Judging by the distributor’s experience with your market, and the feedback the distributor has received from your current retailers, the distribution company will be weighing your product against the consumer’s demand and expectations. Before they even start to consider doing a test, they will envision your product lined on shelves against comparable selections from well-known brands and try to anticipate the public’s reaction.
New products need to have all the makings of an irresistible best-seller. Will it be easy for the target to recognize the value of your product? Is the packaging attractive and inviting? Can it appeal to a wide-scale audience? Is its price point realistic when compared to its current list of retail partners? Do this lineup yourself first, know the competition and if your packaging will stand out against theirs.

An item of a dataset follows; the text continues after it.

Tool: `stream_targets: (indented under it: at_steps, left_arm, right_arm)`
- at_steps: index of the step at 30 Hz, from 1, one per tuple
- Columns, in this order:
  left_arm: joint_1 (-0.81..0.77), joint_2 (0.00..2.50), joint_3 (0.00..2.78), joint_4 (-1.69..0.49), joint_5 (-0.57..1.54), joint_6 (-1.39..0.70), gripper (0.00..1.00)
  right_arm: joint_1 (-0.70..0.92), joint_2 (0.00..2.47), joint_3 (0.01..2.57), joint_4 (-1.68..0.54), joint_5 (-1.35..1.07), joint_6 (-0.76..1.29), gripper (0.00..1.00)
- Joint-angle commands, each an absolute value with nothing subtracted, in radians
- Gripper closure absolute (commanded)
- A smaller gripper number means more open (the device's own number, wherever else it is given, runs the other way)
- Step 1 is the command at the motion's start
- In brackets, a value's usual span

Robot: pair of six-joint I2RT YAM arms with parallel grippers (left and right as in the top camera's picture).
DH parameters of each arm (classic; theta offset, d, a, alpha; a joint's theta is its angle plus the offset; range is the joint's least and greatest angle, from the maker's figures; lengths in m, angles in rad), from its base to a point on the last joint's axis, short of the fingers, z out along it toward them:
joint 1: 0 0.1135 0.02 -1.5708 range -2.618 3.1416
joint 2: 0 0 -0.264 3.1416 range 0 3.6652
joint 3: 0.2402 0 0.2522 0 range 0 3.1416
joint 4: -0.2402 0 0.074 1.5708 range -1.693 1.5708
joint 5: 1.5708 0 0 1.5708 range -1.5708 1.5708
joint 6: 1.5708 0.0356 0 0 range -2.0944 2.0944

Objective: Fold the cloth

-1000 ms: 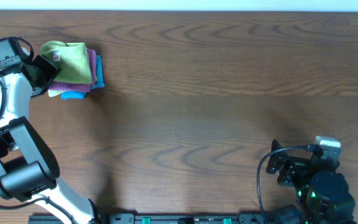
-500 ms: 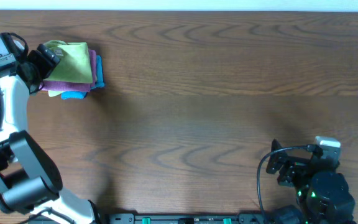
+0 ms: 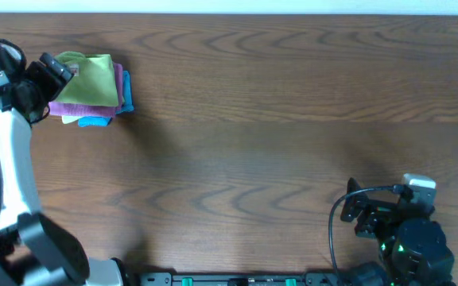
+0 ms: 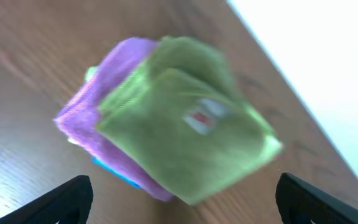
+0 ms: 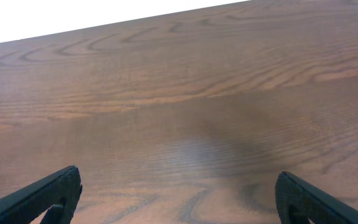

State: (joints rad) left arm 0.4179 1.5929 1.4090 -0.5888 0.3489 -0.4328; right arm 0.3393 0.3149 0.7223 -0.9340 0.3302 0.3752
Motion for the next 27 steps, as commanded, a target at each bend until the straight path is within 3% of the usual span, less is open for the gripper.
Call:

Is the startup prepared to go through the marketing process?
Marketing can be expensive, especially if you’re launching a product from a new brand. The
distributor won’t want to invest a lot into developing a product that won’t withstand the costs of marketing and advertising as it takes time to put up floor shippers, in-store signage and other marketing materials.
The distributor will search for evidence that proves your product is a popular option. They’ll
likely use the results from independent retailers that are already carrying the product. If your product is not currently carried nationally by independent retailers or through independent distributors, that may be the best initial path to market for a new product or brand.
Does the company have a plan?
No matter how much businesses debate the validity of the business plan, it’s a detailed necessity that you can’t get around. The business plan does more than keep you and your internal operation on the same page, it gives prospective partners a snapshot into the direction of your company.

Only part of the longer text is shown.